The Iron Soldier: How Trevor Greene Learned to Walk Again

Nine years after Capt. Trevor Greene took an axe to the head in Afghanistan, he is walking again. It’s a journey that could change lives. Ken MacQueen, September 11, 2015 | Maclean's

Trevor Greene has a new tattoo on his left forearm. It appears to show a rugged mountain peak and, above it, a string of letters I can’t decipher. It’s mid-June, an exciting morning for the forcibly retired Army Reserve captain, his wife, Debbie, and a cast of characters who crowd the main floor of the Greene family home in Nanaimo, B.C. Greene, in his wheelchair, is sharing the focus of attention with a silent partner sitting nearby, something that looks eerily like a headless robot.
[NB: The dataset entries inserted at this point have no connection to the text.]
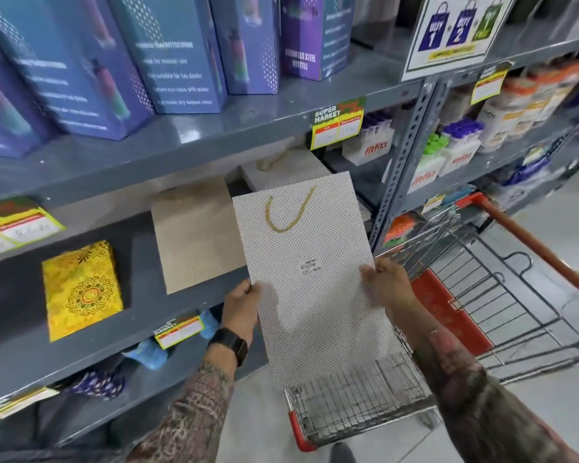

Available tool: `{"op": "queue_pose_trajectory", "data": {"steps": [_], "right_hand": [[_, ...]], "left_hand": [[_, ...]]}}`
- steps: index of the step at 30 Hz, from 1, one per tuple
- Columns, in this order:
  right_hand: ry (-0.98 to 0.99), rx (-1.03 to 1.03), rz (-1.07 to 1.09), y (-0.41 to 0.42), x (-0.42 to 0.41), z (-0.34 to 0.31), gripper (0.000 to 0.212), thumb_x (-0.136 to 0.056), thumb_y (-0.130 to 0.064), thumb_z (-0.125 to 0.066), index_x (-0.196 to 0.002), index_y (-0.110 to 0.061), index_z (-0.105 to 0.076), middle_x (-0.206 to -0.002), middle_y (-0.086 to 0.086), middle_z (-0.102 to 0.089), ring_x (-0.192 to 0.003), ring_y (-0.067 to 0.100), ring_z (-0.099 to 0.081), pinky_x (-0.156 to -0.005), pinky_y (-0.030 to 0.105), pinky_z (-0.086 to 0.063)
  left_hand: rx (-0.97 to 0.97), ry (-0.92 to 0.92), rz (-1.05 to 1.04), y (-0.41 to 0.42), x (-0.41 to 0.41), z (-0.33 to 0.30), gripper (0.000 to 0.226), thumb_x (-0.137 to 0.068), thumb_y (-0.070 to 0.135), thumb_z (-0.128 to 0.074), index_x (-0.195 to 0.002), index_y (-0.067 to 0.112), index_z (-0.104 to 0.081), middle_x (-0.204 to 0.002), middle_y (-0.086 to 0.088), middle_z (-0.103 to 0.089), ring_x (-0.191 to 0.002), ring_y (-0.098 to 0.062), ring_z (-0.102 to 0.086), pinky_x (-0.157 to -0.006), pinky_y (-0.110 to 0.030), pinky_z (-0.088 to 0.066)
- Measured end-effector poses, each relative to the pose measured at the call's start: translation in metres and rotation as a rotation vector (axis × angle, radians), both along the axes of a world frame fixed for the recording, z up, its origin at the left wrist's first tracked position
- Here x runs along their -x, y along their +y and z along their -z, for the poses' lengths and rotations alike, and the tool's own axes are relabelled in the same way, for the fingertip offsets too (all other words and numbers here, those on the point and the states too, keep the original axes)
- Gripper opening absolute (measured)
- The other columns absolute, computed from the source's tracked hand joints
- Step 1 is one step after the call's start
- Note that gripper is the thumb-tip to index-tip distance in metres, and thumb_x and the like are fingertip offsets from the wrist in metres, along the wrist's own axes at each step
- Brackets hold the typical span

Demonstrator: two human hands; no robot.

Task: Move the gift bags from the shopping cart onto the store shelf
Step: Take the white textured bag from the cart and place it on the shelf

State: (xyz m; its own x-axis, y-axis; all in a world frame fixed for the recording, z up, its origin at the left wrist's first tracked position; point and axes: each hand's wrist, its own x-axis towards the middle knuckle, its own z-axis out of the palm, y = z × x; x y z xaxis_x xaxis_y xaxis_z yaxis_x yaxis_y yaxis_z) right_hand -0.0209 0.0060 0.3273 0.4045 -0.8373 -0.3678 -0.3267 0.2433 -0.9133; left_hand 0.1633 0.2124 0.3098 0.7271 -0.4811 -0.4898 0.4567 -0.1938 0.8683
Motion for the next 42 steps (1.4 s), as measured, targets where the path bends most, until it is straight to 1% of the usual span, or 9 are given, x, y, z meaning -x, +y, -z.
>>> {"op": "queue_pose_trajectory", "data": {"steps": [6,12,17,22,28,32,35,40,42], "right_hand": [[0.123,0.114,0.001,0.002,-0.010,0.005,0.005,-0.091,-0.012,-0.071,-0.096,-0.012,-0.071,-0.088,0.006,-0.072,-0.071,0.020,-0.068,-0.060,0.030,-0.053],[0.123,0.154,0.030,-0.078,-0.059,-0.002,0.020,-0.085,-0.003,-0.073,-0.078,-0.022,-0.074,-0.084,0.003,-0.075,-0.079,0.026,-0.071,-0.077,0.040,-0.060],[0.103,0.241,-0.091,-0.173,-0.123,-0.004,0.021,-0.084,-0.002,-0.071,-0.094,-0.021,-0.074,-0.102,0.010,-0.074,-0.091,0.021,-0.066,-0.092,0.039,-0.057],[0.116,0.287,-0.178,-0.238,-0.175,0.018,0.016,-0.089,-0.005,-0.069,-0.096,-0.019,-0.068,-0.086,-0.002,-0.064,-0.074,0.009,-0.059,-0.064,0.011,-0.050],[0.255,0.321,-0.241,-0.279,-0.211,0.054,0.027,-0.086,-0.025,-0.070,-0.111,-0.017,-0.076,-0.118,0.012,-0.073,-0.108,0.031,-0.069,-0.097,0.042,-0.056],[0.303,0.237,-0.285,-0.282,-0.222,0.062,0.043,-0.090,-0.017,-0.070,-0.132,-0.012,-0.064,-0.110,0.005,-0.070,-0.087,0.022,-0.064,-0.089,0.036,-0.054],[0.359,0.282,-0.330,-0.276,-0.220,0.060,0.063,-0.091,-0.017,-0.068,-0.150,-0.013,-0.047,-0.148,0.005,-0.056,-0.115,0.027,-0.063,-0.099,0.034,-0.050],[0.495,0.581,-0.367,-0.229,-0.182,0.031,0.067,-0.091,-0.032,-0.064,-0.153,-0.021,-0.042,-0.152,0.016,-0.044,-0.142,0.042,-0.039,-0.112,0.058,-0.040],[0.433,0.731,-0.385,-0.180,-0.158,0.012,0.060,-0.093,-0.032,-0.063,-0.149,-0.021,-0.046,-0.146,0.016,-0.051,-0.136,0.039,-0.046,-0.108,0.060,-0.042]], "left_hand": [[-0.054,0.036,-0.041,-0.016,-0.029,-0.009,0.019,-0.099,0.019,-0.054,-0.088,0.025,-0.069,-0.105,-0.008,-0.070,-0.095,-0.023,-0.065,-0.092,-0.040,-0.050],[-0.089,-0.005,-0.101,-0.097,-0.078,-0.027,0.035,-0.097,0.018,-0.056,-0.127,0.005,-0.065,-0.125,-0.011,-0.068,-0.112,-0.028,-0.065,-0.100,-0.032,-0.049],[-0.047,0.007,-0.124,-0.154,-0.115,-0.024,0.021,-0.091,0.006,-0.058,-0.077,0.016,-0.070,-0.100,-0.008,-0.071,-0.097,-0.024,-0.066,-0.093,-0.036,-0.053],[0.058,0.015,-0.169,-0.187,-0.129,-0.002,0.033,-0.085,-0.018,-0.054,-0.115,-0.011,-0.067,-0.121,-0.024,-0.068,-0.102,-0.029,-0.062,-0.106,-0.048,-0.048],[-0.014,-0.087,-0.075,-0.216,-0.134,0.018,0.051,-0.087,-0.022,-0.040,-0.128,-0.001,-0.063,-0.127,-0.008,-0.064,-0.120,-0.024,-0.060,-0.110,-0.032,-0.043],[-0.062,-0.062,0.049,-0.217,-0.131,0.027,0.070,-0.076,-0.019,-0.042,-0.142,0.005,-0.051,-0.141,-0.005,-0.054,-0.128,-0.019,-0.052,-0.105,-0.027,-0.044],[-0.071,-0.057,0.092,-0.215,-0.137,0.037,0.099,-0.058,-0.006,-0.049,-0.153,0.014,-0.034,-0.160,-0.003,-0.037,-0.149,-0.022,-0.032,-0.121,-0.039,-0.030],[-0.080,-0.221,0.070,-0.186,-0.093,-0.024,0.074,-0.094,-0.004,-0.051,-0.158,0.017,-0.020,-0.141,0.012,-0.050,-0.127,-0.010,-0.049,-0.091,-0.008,-0.033],[-0.075,-0.375,0.068,-0.153,-0.068,-0.038,0.070,-0.094,0.004,-0.057,-0.156,0.021,-0.029,-0.144,0.009,-0.053,-0.130,-0.011,-0.051,-0.102,-0.009,-0.036]]}}
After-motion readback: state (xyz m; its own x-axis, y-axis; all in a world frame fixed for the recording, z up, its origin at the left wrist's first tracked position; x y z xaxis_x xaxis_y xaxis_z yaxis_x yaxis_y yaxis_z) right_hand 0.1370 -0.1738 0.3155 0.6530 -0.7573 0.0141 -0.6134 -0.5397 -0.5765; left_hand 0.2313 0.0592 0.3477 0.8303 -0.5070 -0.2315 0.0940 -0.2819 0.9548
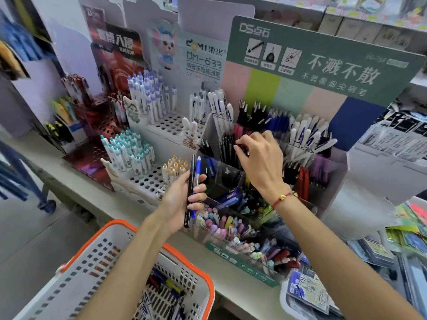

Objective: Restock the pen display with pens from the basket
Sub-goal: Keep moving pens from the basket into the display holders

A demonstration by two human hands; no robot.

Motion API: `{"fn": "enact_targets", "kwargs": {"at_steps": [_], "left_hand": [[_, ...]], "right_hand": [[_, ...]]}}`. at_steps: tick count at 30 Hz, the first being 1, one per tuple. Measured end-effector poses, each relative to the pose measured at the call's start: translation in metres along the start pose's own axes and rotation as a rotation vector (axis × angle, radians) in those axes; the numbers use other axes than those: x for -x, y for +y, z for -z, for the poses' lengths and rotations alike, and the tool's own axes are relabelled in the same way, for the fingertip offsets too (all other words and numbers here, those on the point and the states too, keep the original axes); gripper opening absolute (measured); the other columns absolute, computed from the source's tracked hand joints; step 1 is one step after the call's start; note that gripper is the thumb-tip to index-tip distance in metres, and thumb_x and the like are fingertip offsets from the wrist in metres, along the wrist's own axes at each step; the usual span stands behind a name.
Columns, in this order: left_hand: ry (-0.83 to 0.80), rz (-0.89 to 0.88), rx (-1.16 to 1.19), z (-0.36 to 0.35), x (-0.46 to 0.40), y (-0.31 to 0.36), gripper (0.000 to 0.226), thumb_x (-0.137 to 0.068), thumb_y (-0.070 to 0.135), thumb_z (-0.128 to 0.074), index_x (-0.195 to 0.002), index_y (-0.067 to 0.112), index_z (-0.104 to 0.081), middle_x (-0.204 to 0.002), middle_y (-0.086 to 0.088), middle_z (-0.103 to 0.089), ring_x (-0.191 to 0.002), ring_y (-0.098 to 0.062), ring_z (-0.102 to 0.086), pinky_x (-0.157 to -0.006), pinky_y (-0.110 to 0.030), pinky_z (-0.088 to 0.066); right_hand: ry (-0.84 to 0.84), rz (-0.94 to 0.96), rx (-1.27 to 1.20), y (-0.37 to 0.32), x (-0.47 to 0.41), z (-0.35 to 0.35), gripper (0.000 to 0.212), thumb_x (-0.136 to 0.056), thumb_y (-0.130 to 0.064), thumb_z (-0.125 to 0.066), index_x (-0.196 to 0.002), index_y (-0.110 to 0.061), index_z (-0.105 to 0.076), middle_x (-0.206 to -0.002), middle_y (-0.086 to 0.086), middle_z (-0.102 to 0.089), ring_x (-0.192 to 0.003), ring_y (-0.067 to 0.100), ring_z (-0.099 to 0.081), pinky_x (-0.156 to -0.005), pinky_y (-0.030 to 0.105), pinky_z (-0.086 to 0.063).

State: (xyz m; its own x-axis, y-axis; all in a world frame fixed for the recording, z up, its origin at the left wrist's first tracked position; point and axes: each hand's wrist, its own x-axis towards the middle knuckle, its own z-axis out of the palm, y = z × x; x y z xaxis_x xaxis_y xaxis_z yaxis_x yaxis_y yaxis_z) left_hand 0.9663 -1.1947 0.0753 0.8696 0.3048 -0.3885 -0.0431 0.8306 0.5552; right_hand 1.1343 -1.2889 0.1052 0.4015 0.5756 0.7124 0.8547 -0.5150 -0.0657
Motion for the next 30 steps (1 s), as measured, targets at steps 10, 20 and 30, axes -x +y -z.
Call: {"fn": "enact_targets", "kwargs": {"at_steps": [10, 20, 30], "left_hand": [[-0.023, -0.109, -0.502, -0.019, -0.001, -0.015, 0.025, -0.1, 0.041, -0.046, -0.104, 0.02, -0.059, -0.069, 0.008, -0.045, -0.053, -0.004, -0.033, -0.042, -0.015, -0.03], [0.174, -0.166, -0.296, -0.015, -0.001, -0.008, 0.025, -0.105, 0.027, -0.038, -0.098, 0.015, -0.058, -0.093, 0.001, -0.069, -0.081, -0.011, -0.064, -0.059, -0.02, -0.051], [0.157, -0.18, -0.297, -0.016, 0.001, -0.008, 0.026, -0.104, 0.028, -0.037, -0.102, 0.015, -0.06, -0.095, 0.002, -0.069, -0.08, -0.01, -0.063, -0.06, -0.019, -0.052]], "right_hand": [[-0.448, -0.571, -0.712, -0.042, 0.022, 0.032, 0.024, -0.086, -0.039, -0.072, -0.088, -0.015, -0.073, -0.075, -0.004, -0.071, -0.064, 0.005, -0.064, -0.06, 0.019, -0.05], [0.214, -0.646, -0.927, -0.009, 0.008, 0.063, 0.02, -0.095, -0.011, -0.061, -0.113, -0.014, -0.055, -0.093, -0.001, -0.071, -0.086, 0.011, -0.071, -0.079, 0.026, -0.057], [0.045, -0.159, -0.414, 0.0, -0.007, 0.013, 0.021, -0.093, -0.023, -0.065, -0.111, -0.013, -0.068, -0.09, 0.001, -0.075, -0.074, 0.012, -0.071, -0.066, 0.033, -0.06]]}}
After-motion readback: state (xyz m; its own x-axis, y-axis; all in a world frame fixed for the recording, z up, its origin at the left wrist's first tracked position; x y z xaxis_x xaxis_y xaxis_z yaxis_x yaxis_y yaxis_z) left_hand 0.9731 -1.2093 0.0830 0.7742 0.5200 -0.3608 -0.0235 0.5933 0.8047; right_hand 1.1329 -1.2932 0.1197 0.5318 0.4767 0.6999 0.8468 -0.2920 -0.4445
The Greenes, in ways they couldn’t possibly have foreseen, have been building to this moment for more than nine years, really, since the aftermath of March 4, 2006, the day Capt. Greene first did the impossible by refusing to die in the dust of a remote Afghan settlement.

By 2006, the Canadian Forces had long since abandoned the concept of peacekeeping; our soldiers were in a shooting war against the Taliban. It was Greene’s role, as civil-military co-operation officer, to build bridges to a more peaceful future by offering aid and infrastructure assistance to impoverished villages in Kandahar province. It is why he was sitting on the ground with the elders of Shinkay village, why he had set down his rifle and removed his helmet as signs of respect; why, as he spoke of Canada’s desire to help this village, he was vulnerable to a 16-year-old who crept up behind him, pulled a crude axe from his cloak and slammed it into Greene’s skull with a cry of “Allahu akbar” (God is great). Greene’s eyes rolled back in his head as he slumped unconscious, blood and brain spilling on the ground. The assailant was killed in a fusillade of Canadian bullets, but his attack signalled the start of a Taliban ambush. As Canadian soldiers fought back, a medic worked to stabilize Greene, and platoon commander Kevin Schamuhn radioed for a helicopter rescue. At Kandahar base, an incredulous radio operator asked that the cause of the injury be repeated. “I say again,” snapped Schamuhn, “the nature of the wound is an axe to the head. Over.”